A new-to-me Institute called the Canada History Society -- "dedicated to promoting and preserving the history of Canada" --has announced the inaugural winner of its True North Prize "awarded annually for an outstanding work of historical writing that deepens public understanding of Canada’s past." 

The winner is Patrice Dutil for his book Sir John A. Macdonald and the Apocalyptic Year 1885, published by Sutherland House. Congratulations, Patrice.

Friday, June 27, 2025

Janet Ajzenstat (1936-2025) RIP: political philosopher

Unlike most of the prominent historians of Confederation (and virtually all of the political scientists), Janet Ajzenstat grasped (and conveyed) the depth and seriousness of the political thought that underlay the constitution-making of the 1860s.  She died about a month ago, and I missed the notice of it.

I called her out of the blue at McMaster University in 1991, when I was making an Ideas radio documentary "Historians on Confederation." I was just beginning to think of constitutional history as something worth working on.
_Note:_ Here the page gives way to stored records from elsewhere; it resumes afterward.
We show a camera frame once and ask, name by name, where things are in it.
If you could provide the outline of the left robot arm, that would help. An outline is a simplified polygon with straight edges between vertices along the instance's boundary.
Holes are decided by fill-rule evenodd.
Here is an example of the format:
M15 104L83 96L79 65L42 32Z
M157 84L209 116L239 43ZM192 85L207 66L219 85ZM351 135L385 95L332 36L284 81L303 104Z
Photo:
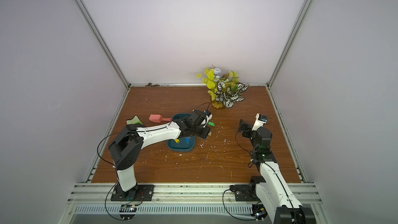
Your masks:
M117 186L124 194L137 194L138 183L134 165L141 150L159 142L198 136L206 139L210 133L210 111L193 110L189 116L168 123L145 127L141 123L128 124L109 144L108 150L117 172Z

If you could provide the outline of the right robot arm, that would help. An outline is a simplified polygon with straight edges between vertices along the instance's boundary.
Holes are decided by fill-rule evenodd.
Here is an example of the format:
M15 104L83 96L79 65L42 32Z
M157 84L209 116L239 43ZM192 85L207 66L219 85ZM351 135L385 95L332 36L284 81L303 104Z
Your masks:
M313 210L303 206L283 178L271 151L272 133L265 124L265 117L259 115L253 125L241 119L238 127L238 133L251 142L250 164L260 173L249 182L250 196L258 199L253 216L257 221L268 217L273 224L315 224Z

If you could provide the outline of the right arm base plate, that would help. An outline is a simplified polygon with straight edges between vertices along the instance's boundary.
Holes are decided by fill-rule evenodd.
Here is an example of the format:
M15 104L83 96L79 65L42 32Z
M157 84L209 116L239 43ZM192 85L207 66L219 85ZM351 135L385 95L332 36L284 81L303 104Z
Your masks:
M254 202L258 199L255 193L251 191L249 185L230 185L230 190L233 192L235 201L237 202Z

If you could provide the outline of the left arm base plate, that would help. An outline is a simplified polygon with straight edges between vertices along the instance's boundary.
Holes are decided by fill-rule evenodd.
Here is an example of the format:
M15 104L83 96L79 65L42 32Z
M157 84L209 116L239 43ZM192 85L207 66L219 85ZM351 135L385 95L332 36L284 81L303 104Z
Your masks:
M151 201L154 193L155 185L137 184L128 191L123 191L120 184L117 183L111 191L111 201Z

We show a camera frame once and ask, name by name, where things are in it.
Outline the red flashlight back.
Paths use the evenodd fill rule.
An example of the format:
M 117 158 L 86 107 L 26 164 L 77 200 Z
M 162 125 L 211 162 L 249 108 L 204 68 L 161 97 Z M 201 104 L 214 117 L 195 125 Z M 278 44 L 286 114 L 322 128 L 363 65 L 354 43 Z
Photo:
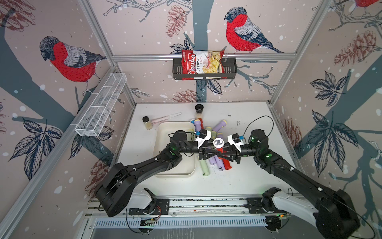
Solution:
M 201 118 L 198 118 L 197 120 L 200 121 L 201 129 L 205 129 L 205 128 L 204 128 L 204 125 L 203 125 L 203 120 L 202 120 Z

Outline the short red flashlight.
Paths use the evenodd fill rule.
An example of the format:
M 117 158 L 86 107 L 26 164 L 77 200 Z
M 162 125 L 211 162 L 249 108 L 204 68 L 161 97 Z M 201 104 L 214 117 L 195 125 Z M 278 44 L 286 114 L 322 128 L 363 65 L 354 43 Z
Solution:
M 220 149 L 220 148 L 223 148 L 224 147 L 224 140 L 222 138 L 215 138 L 213 140 L 213 146 L 216 148 L 216 149 Z

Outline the purple flashlight right front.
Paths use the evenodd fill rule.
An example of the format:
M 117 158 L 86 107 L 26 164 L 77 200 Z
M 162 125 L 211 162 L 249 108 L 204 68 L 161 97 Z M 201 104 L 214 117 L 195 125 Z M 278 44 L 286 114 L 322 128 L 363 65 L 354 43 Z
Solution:
M 218 170 L 219 171 L 223 171 L 225 169 L 223 160 L 218 158 L 218 157 L 215 160 L 216 160 L 216 164 L 217 164 Z

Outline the small spice jar black lid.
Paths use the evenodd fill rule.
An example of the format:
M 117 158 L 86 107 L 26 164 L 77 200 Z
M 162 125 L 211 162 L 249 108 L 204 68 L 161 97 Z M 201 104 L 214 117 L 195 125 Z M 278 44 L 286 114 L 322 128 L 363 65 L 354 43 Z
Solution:
M 151 130 L 153 128 L 153 124 L 148 116 L 144 116 L 142 121 L 144 122 L 147 130 Z

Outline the black wall basket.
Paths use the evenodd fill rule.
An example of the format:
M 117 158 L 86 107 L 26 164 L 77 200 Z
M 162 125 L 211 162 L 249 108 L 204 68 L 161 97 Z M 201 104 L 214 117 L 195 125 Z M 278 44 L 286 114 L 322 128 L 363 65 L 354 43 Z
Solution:
M 235 58 L 227 58 L 218 62 L 204 64 L 184 63 L 182 59 L 173 60 L 173 78 L 175 80 L 225 80 L 234 79 L 237 74 Z

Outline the red cassava chips bag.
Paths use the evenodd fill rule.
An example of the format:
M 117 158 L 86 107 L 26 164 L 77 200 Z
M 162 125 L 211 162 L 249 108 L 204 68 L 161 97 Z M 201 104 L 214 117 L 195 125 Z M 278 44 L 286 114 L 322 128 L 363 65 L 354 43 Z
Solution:
M 184 75 L 223 74 L 222 51 L 182 50 L 182 68 Z

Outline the long red flashlight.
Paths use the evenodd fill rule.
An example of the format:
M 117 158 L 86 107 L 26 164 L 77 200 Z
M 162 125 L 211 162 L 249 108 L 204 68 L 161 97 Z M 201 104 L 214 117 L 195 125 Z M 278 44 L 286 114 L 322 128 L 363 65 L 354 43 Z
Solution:
M 227 160 L 224 157 L 221 157 L 220 159 L 223 161 L 223 165 L 224 165 L 225 170 L 230 170 L 232 168 L 229 160 Z

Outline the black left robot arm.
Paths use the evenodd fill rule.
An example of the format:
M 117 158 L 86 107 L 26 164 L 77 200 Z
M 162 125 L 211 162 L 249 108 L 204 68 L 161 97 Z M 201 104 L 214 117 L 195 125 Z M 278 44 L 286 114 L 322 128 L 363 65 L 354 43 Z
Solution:
M 211 132 L 201 129 L 195 135 L 194 141 L 188 141 L 187 133 L 178 130 L 166 147 L 151 159 L 128 166 L 115 164 L 95 189 L 95 196 L 106 214 L 109 217 L 119 214 L 128 205 L 138 184 L 176 167 L 183 160 L 183 153 L 199 154 L 200 159 L 207 159 L 205 148 L 210 146 Z

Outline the cream plastic storage tray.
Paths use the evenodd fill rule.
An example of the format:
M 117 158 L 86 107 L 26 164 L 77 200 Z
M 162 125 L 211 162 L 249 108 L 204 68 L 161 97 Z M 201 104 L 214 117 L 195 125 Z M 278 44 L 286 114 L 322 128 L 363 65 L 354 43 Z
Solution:
M 179 155 L 177 155 L 172 149 L 167 149 L 167 145 L 170 143 L 170 138 L 178 130 L 186 132 L 187 140 L 191 140 L 191 132 L 195 127 L 191 122 L 164 122 L 158 126 L 157 136 L 155 140 L 155 146 L 153 155 L 161 156 L 164 161 L 166 171 L 156 174 L 158 178 L 185 178 L 190 177 L 196 169 L 196 156 L 185 155 L 180 153 L 182 160 L 179 161 Z

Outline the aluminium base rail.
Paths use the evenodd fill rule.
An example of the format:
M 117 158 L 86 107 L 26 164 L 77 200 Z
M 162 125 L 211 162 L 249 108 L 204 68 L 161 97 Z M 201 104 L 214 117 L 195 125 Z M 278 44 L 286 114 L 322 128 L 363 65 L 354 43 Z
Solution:
M 290 219 L 284 211 L 266 212 L 260 198 L 214 197 L 170 198 L 157 200 L 150 215 L 140 209 L 127 208 L 109 218 L 102 212 L 85 217 L 85 231 L 94 229 L 132 229 L 147 234 L 159 229 L 266 227 L 277 232 Z

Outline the purple flashlight left front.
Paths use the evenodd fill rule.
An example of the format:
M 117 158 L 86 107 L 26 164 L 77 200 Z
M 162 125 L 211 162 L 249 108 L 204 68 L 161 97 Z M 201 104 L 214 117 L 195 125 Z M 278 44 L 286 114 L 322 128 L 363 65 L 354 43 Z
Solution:
M 209 162 L 211 165 L 216 165 L 216 160 L 214 157 L 209 158 Z

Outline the green flashlight front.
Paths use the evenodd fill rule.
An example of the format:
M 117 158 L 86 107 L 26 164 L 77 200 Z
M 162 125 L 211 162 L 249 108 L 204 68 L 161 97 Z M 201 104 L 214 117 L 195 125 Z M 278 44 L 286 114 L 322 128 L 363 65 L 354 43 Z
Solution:
M 200 166 L 203 172 L 203 176 L 210 176 L 210 170 L 205 160 L 200 160 Z

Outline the pink handled metal tongs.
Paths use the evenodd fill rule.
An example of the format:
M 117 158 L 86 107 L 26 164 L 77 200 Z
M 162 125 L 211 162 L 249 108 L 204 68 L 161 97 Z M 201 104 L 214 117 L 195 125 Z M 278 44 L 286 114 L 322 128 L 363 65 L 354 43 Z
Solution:
M 160 124 L 162 122 L 166 122 L 172 118 L 175 118 L 177 116 L 180 116 L 182 113 L 174 113 L 174 114 L 170 114 L 170 115 L 167 115 L 167 116 L 163 116 L 163 117 L 160 117 L 160 118 L 156 118 L 156 119 L 152 119 L 151 120 L 151 123 L 152 124 Z

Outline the large spice jar black lid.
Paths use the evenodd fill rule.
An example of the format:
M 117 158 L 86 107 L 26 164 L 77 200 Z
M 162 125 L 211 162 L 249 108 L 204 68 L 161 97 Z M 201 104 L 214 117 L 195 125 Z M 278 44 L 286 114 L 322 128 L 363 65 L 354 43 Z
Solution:
M 203 114 L 204 106 L 202 104 L 195 105 L 195 111 L 197 115 Z

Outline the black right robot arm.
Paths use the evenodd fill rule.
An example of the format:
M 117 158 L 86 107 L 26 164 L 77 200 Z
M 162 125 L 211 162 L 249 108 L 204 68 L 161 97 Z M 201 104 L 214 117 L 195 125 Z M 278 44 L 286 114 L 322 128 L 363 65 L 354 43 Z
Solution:
M 326 239 L 347 239 L 360 226 L 351 197 L 343 190 L 334 191 L 306 176 L 279 154 L 269 149 L 269 138 L 261 129 L 251 132 L 248 144 L 238 134 L 229 135 L 224 151 L 229 160 L 239 162 L 253 157 L 257 165 L 294 188 L 301 200 L 272 187 L 262 194 L 262 207 L 267 212 L 282 210 L 315 226 Z

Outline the purple flashlight back left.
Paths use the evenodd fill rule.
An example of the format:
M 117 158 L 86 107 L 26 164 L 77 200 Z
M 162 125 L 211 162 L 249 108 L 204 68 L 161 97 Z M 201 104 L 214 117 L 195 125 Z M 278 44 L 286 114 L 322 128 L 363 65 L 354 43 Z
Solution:
M 201 129 L 202 129 L 202 122 L 200 121 L 200 119 L 195 119 L 194 120 L 194 126 L 195 126 L 195 131 L 196 132 L 200 132 Z

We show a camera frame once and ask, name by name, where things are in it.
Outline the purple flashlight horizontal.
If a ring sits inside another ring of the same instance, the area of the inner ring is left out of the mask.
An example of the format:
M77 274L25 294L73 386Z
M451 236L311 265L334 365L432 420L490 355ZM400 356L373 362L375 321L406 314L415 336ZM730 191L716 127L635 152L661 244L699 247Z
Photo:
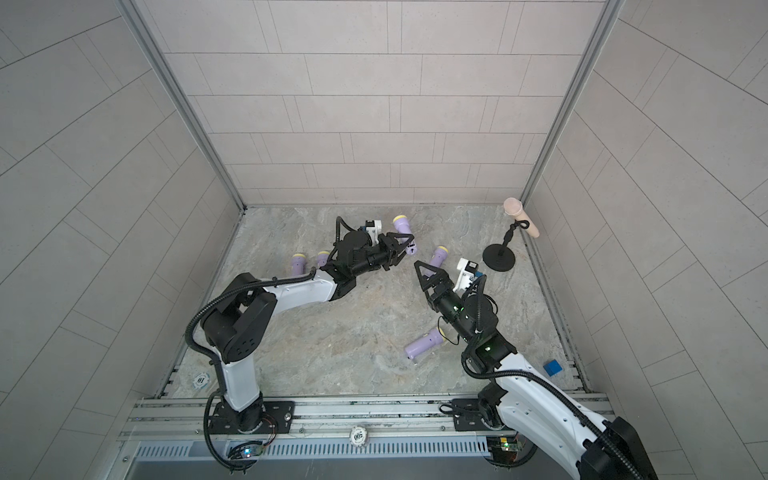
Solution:
M322 268L325 266L329 260L330 252L329 251L320 251L317 254L317 267Z

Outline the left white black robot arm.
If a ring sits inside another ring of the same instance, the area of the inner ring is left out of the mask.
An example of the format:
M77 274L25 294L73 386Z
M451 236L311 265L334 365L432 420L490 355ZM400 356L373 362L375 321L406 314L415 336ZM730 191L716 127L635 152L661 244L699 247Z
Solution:
M387 233L375 222L354 229L337 217L333 249L310 272L300 267L289 278L260 280L242 273L192 317L185 342L213 365L222 396L219 411L232 428L252 433L266 420L253 354L271 318L304 305L338 300L355 288L358 276L387 271L415 254L407 217L395 217L393 226L395 230Z

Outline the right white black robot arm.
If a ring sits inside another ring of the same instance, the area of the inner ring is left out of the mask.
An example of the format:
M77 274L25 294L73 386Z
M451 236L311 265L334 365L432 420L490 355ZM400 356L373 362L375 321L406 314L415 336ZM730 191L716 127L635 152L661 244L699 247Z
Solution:
M502 335L484 276L460 291L445 270L423 261L414 267L430 308L466 343L464 372L488 383L478 396L488 426L522 434L574 479L656 478L630 423L608 420L574 400Z

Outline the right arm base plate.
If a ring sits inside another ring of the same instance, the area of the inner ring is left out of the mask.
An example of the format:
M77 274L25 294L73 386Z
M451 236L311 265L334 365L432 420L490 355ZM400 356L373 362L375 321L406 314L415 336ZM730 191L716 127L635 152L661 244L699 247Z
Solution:
M440 405L442 414L451 416L454 428L460 432L506 430L495 406L477 398L455 398Z

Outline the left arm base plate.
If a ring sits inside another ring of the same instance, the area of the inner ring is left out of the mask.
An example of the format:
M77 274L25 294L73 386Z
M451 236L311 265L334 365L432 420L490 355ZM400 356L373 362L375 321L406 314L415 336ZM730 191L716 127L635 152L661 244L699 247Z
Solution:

She had been deeply engaged with 19th century political thought for a long time by then, but she was still on that contract/sessional/temporary pilgrimage that so many of the most original scholars seem to endure.  

She seemed at once like the someone who actually knew about the things I wanted to know about, and we kept loosely in touch. (Happily, the next time we talked she was a real professor, at McMaster.) I promoted her Canada's Founding Debates in 19998; she gave my 1867: How the Fathers Made a Deal its most penetrating review.  Her book Discovering Confederation: A Canadian's Story is something unique: a memoir about confederation.  

She moved in circles much to the right of mine, but I never found her scholarship "Conservative"  -- the values she upheld were closer to the 19th century liberalism that she saw underpinning the confederation settlement. 

I think I last saw her in 2024 at a conference in Quebec City on the 1864 Quebec Conference.  She had given up posting to her blog by then (though it's still available online).  

Image: from the online obituary.

Friday, June 13, 2025

Who gets to write history

Moi?

This morning I read in a Toronto Star op-ed by pollster Allan Gregg how:

Wilfrid Laurier won the 1911 election by rejecting the Conservative government’s proposal for a reciprocal trade agreement with the United States.

It's not so much that we need the kids to learn history. It's that we need the adults to keep reading it. 

Update, June 18.  A correction appeared a few hours later. Seems Robert Borden won the election of 1911.